O resultado representa queda de 57,3% em relação a junho, que registrou 137.044 novas vagas, e uma redução de 56,3% na comparação com julho do ano passado, quando foram criadas 133.932 oportunidades formais, conforme o ministério. Entre os meses de julho desde 2020, este é o menor saldo da série histórica disponível.
Na análise por setores, apenas o comércio eliminou mais empregos do que gerou em julho, enquanto serviços, construção civil, agropecuária e indústria apresentaram saldos positivos. O segmento de transporte, armazenagem e correio liderou as contratações nos serviços, com 18.150 novos postos, seguido por saúde humana e serviços sociais, que abriu 12.235 vagas.

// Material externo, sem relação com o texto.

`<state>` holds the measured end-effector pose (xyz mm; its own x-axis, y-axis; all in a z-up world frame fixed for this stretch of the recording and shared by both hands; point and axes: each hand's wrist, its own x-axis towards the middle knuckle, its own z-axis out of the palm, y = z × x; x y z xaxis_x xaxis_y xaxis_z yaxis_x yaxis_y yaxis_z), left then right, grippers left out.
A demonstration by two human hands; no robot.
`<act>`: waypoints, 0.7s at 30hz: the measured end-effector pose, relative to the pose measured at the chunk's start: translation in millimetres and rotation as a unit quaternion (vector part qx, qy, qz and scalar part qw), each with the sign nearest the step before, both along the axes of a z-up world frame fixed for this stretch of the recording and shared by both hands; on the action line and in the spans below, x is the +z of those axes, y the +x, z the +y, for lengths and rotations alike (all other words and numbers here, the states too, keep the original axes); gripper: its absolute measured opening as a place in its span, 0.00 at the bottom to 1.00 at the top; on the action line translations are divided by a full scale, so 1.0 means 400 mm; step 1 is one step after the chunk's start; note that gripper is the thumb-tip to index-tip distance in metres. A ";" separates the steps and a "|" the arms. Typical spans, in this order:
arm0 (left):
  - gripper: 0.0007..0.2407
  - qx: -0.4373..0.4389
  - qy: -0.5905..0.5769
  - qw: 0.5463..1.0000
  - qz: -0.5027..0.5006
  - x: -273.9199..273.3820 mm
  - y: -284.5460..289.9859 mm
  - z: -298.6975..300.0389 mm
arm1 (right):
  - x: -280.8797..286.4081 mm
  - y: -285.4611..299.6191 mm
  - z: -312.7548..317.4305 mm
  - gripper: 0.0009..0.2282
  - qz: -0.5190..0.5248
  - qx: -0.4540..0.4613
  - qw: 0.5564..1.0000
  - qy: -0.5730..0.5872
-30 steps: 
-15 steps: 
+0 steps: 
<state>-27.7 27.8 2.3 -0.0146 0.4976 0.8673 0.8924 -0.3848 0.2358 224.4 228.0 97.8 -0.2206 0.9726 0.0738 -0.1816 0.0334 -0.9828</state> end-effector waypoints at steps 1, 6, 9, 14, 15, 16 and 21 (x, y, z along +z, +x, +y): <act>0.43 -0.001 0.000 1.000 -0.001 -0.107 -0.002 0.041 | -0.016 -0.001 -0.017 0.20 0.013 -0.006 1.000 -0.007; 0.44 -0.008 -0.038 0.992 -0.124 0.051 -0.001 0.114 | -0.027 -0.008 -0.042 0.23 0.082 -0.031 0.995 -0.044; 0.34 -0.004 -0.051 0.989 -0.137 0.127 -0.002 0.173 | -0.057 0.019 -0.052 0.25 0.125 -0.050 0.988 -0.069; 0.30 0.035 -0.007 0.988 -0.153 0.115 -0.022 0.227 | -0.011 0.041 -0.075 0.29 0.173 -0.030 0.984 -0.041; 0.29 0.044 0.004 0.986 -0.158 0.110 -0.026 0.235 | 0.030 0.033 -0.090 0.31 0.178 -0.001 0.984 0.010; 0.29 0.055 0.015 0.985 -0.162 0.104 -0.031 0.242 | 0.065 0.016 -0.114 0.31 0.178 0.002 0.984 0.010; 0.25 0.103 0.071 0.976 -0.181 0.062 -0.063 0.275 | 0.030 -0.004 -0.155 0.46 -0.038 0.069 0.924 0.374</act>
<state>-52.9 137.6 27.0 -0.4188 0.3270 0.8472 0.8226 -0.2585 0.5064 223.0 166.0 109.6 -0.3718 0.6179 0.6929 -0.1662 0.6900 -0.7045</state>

No recorte regional, quatro das cinco regiões tiveram saldo positivo, com destaque para Sudeste (+21.668), Nordeste (+18.973), Centro-Oeste (+9.943) e Norte (+8.375). Entre as unidades da federação, o maior crescimento foi em São Paulo, com 17.814 empregos formais. Espírito Santo, Rio Grande do Sul, Tocantins, Santa Catarina e Distrito Federal registraram mais demissões do que admissões no período analisado.
O acumulado de empregos formais de janeiro a julho aponta queda de 20,9% em relação ao mesmo período do ano anterior: 972.203 vagas neste ano contra 1.229.107 vagas no ano passado. O estoque de trabalhadores com carteira assinada atingiu 48.082.866, avanço de 0,12% sobre junho e de 1,02% em comparação ao mesmo mês do ano anterior.